NSTEMI and STEMI AHA/ACC guidelines recommend administration of sublingual or intravenous nitrates for management of angina, hypertension, acute pulmonary edema, or recurrent ischemia as a class I indication [5,7].

Consequently, how do you manage STEMI? In STEMI give:
  1. The ideal treatment for all STEMIs is acute PCI or in some cases emergency CABGs.
  2. Primary PCI is preferred for reperfusion therapy in patients with STEMI if it can be performed within 90 minutes of first medical contact.

Correspondingly, how do you remember ACLS algorithms?

The best way to remember ACLS algorithms is by using the material you have studied in class to handle practical ACLS scenarios. It is advisable to use half of your study time to physically play out scenarios and go through the motions.

What are the 7 components of the BLS algorithm in order?

The key elements include: Prompt recognition of cardiac arrest; • Call for urgent medical assistance; • Early effective CPR with an emphasis on minimal disruptions to compressions; • Early defibrillation; • Early advanced life support; • Integrated post-cardiac arrest care.

What are the ACLS algorithms?

ACLS Algorithm Overview

  • ACLS Algorithm #1: Cardiac Arrest. The most important and most frequently used ACLS algorithm is the cardiac arrest algorithm. …
  • ACLS Algorithm #2: Bradycardia. …
  • ACLS Algorithm #3: Tachycardia. …
  • ACLS Algorithm #4: Acute Coronary Syndrome (ACS) …
  • ACLS Algorithm #5: Suspected Stroke Algorithm.

What is CPR algorithm?

Start high-quality CPR (30 compressions to 2 breaths, 100-120 compressions per minute) Compress chest between 2 and 2.4 inches. Allow the chest to fully recoil. Continue CPR for 2 minutes or until AED is on the victim, powered up, and ready for use.

What is the best treatment for ST elevation MI?

Primary percutaneous coronary intervention (p-PCI) has become the treatment of choice for patients presenting with ST-segment elevation myocardial infarction (STEMI) when it can be performed expeditiously by an experienced team.

What is the initial drug therapy for ACS?

Morphine (or fentanyl) for pain control, oxygen, sublingual or intravenous (IV) nitroglycerin, soluble aspirin 162-325 mg, and clopidogrel with a 300- to 600-mg loading dose are given as initial treatment.

What is the primary goals of ACS algorithm?

The goal is to reperfuse myocardial tissue that is being damaged by a blockage.
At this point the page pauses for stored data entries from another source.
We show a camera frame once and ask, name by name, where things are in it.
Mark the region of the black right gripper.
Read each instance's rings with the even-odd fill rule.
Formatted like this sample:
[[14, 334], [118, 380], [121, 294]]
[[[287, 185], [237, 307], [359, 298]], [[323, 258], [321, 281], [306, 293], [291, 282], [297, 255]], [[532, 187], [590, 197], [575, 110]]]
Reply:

Reperfusion may involve the use of coronary angiography with balloon angioplasty and stenting otherwise known as PCI.

What is the time line for treating an ACS patient?
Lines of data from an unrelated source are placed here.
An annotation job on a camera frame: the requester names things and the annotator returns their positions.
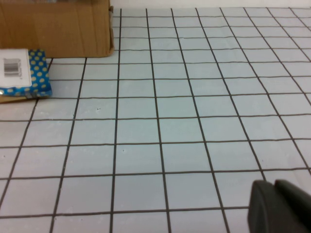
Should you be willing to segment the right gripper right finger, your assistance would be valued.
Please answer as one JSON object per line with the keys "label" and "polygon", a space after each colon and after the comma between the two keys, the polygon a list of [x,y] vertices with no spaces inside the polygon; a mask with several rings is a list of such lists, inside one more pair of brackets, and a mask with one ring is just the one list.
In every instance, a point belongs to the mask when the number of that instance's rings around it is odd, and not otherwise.
{"label": "right gripper right finger", "polygon": [[303,225],[311,229],[311,196],[286,180],[276,180],[276,188]]}

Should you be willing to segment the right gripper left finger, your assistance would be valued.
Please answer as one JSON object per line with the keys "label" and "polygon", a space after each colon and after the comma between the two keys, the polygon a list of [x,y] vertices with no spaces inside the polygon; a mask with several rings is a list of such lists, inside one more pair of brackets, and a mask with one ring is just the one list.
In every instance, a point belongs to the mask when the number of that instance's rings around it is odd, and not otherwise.
{"label": "right gripper left finger", "polygon": [[276,182],[254,181],[248,209],[248,227],[251,233],[307,233],[281,193]]}
Time from onset of symptoms < 12 hours.

If the time from onset of symptoms is 12 hours or less, proceed with reperfusion therapy. If the time from onset is greater than 12 hours, treat as a troponin elevated or high-risk patient.

What is your goal for PCI when treating STEMI?
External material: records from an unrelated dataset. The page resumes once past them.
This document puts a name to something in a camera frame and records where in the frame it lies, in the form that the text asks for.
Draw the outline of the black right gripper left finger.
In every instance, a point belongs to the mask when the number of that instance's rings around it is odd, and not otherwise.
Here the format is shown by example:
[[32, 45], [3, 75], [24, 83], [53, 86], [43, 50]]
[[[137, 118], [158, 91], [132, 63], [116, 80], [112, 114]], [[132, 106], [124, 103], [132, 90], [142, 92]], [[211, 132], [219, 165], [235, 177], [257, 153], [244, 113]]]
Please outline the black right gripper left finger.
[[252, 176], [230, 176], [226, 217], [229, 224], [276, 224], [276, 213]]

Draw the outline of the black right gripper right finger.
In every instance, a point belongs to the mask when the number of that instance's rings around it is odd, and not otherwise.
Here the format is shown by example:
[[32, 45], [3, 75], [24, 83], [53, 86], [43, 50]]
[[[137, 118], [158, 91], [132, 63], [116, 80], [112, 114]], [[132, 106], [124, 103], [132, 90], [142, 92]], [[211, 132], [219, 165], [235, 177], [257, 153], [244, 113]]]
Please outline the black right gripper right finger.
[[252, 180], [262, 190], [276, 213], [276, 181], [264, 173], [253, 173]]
In the setting of acute ST-elevation myocardial infarction (STEMI), the primary goal of percutaneous coronary intervention (PCI) or fibrinolysis is to reestablish patency of the affected coronary artery and thereby improve perfusion of the myocardium.

When do you not give GTN to STEMI?

2013 AHA/ACC STEMI Guidelines:

“Nitrates should not be given to patients with hypotension, marked bradycardia or tachycardia, RV infarction, or 5’phosphodiesterase inhibitor use within the previous 24 to 48 hours.”

When is PCI recommended for STEMI?

Guidelines recommend primary percutaneous coronary intervention (PCI) in patients with ST-segment–elevation myocardial infarction (STEMI) presenting ≥12 hours of symptom onset in the presence of ongoing ischemia.

Why is heparin used in STEMI?

The most important is that the heparin-antithrombin complex cannot bind or inactivate thrombin bound within a clot [1]. Such clot-bound thrombin acts as an important thrombogenic stimulus at a site of coronary thrombosis, particularly after clot disruption by fibrinolytic agents [2].